03/07/2026.- Salta al Instante.– Foto portada: Karina Milei y Patricia Bullrich. Imagen: Web.
La salida de Manuel Adorni de la Jefatura de Gabinete no calmó las aguas en la Casa Rosada. Por el contrario, abrió una nueva batalla por el control político del oficialismo que tiene como protagonistas a Patricia Bullrich y Karina Milei, dos de las figuras más influyentes del universo libertario.
Mientras la senadora busca reactivar cuanto antes la actividad del Congreso para impulsar una batería de proyectos antes del receso legislativo, en el entorno de la secretaria general de la Presidencia desconfían de sus movimientos y temen que quiera capitalizar en soledad los éxitos parlamentarios del Gobierno.
Una pulseada por el control del Congreso
Según trascendió, Bullrich pretende convocar a una sesión para el 16 de julio con el objetivo de avanzar en iniciativas prioritarias para el oficialismo, entre ellas proyectos vinculados con la propiedad privada, las zonas frías y modificaciones al régimen fiscal.
Desde el bullrichismo sostienen que la estrategia responde a los propios deseos del presidente Javier Milei, con quien aseguran mantener un contacto directo y sin intermediarios.

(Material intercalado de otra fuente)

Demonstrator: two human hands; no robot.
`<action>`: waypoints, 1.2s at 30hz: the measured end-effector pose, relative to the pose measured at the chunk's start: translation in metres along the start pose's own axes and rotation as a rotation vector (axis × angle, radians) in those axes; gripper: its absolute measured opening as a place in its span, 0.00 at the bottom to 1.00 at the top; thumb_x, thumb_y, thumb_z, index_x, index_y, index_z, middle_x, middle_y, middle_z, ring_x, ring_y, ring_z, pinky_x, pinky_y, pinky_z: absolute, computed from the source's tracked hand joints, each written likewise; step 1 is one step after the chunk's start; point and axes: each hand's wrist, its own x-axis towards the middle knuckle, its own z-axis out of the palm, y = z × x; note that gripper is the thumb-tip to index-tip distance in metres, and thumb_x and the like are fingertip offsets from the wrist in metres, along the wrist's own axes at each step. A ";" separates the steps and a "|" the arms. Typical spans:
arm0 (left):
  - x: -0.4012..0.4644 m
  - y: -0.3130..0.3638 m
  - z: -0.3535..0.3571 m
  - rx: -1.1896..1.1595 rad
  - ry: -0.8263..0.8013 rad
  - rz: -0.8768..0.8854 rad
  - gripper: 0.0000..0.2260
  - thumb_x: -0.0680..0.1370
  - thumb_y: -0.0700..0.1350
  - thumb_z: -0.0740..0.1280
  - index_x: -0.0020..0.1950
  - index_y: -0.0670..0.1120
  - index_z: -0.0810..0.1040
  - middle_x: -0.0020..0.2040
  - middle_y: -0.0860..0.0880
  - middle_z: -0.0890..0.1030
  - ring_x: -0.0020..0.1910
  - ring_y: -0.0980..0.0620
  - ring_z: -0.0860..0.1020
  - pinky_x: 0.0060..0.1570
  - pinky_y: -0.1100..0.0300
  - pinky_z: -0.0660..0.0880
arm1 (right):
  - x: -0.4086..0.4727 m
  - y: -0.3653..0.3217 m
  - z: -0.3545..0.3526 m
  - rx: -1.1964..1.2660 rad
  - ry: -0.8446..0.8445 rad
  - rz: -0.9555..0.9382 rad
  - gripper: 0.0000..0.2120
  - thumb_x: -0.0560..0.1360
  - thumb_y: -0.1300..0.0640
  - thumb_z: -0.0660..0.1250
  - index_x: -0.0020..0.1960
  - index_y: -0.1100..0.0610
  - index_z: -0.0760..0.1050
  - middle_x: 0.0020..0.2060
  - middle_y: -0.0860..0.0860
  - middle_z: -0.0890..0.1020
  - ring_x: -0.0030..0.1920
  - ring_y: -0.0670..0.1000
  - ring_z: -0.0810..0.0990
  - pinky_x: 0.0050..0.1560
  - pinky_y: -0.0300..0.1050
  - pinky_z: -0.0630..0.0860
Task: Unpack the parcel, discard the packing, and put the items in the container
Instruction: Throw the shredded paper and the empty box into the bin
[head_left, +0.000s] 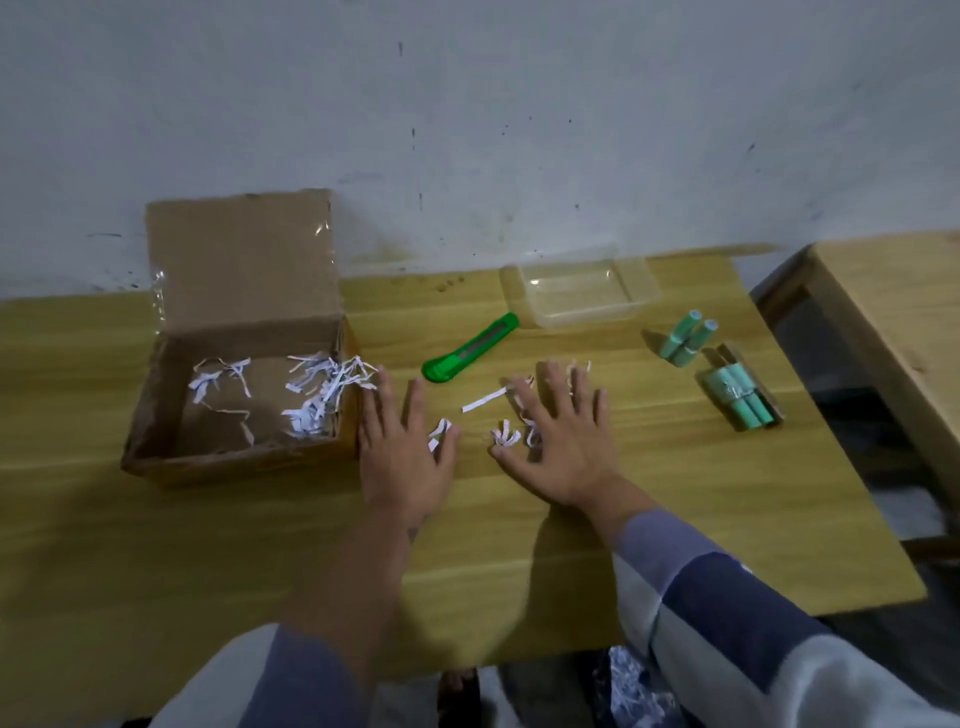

Pero esa cercanía no sería bien recibida por Karina Milei, quien desde hace meses busca consolidar un control absoluto sobre la estructura política del oficialismo y los vínculos internos del Presidente.
El karinismo mueve sus fichas
Como parte de esa estrategia, la secretaria general impulsó la creación de un nuevo grupo de WhatsApp integrado por legisladores libertarios y dirigentes de máxima confianza, entre ellos Diego Santilli, Eduardo «Lule» Menem e Ignacio Devitt.
El objetivo sería fortalecer la coordinación parlamentaria y seguir de cerca cada movimiento dentro del Congreso.
En el entorno de Bullrich minimizaron la jugada y respondieron con ironía.
«Patricia no se va a asustar porque armen un grupo de WhatsApp», deslizaron cerca de la senadora.
Una interna que no deja de crecer
Las diferencias entre ambas dirigentes no son nuevas.
En los últimos meses ya habían quedado expuestas por decisiones políticas, actos oficiales y distintas estrategias dentro del oficialismo.
Ahora, con la salida de Adorni y el desembarco de Diego Santilli como nuevo jefe de Gabinete, la disputa volvió a ganar intensidad.
Mientras Karina apuesta a mantener bajo control cada movimiento político del Gobierno, Bullrich intenta mostrarse como una dirigente con autonomía propia y capacidad para conducir la agenda parlamentaria.
Milei, otra vez obligado a mediar
En el centro de la escena vuelve a quedar Javier Milei.
Según distintas versiones, el Presidente mantiene una buena relación con Bullrich y, al mismo tiempo, respalda el creciente poder político que ejerce su hermana dentro del Gobierno.
Ese delicado equilibrio comienza a mostrar signos de desgaste en momentos en que el oficialismo intenta recuperar la iniciativa política tras semanas marcadas por fuertes tensiones internas.
Con el Congreso a punto de reactivarse y las elecciones legislativas cada vez más cerca, la pelea por el liderazgo dentro del universo libertario promete sumar nuevos capítulos.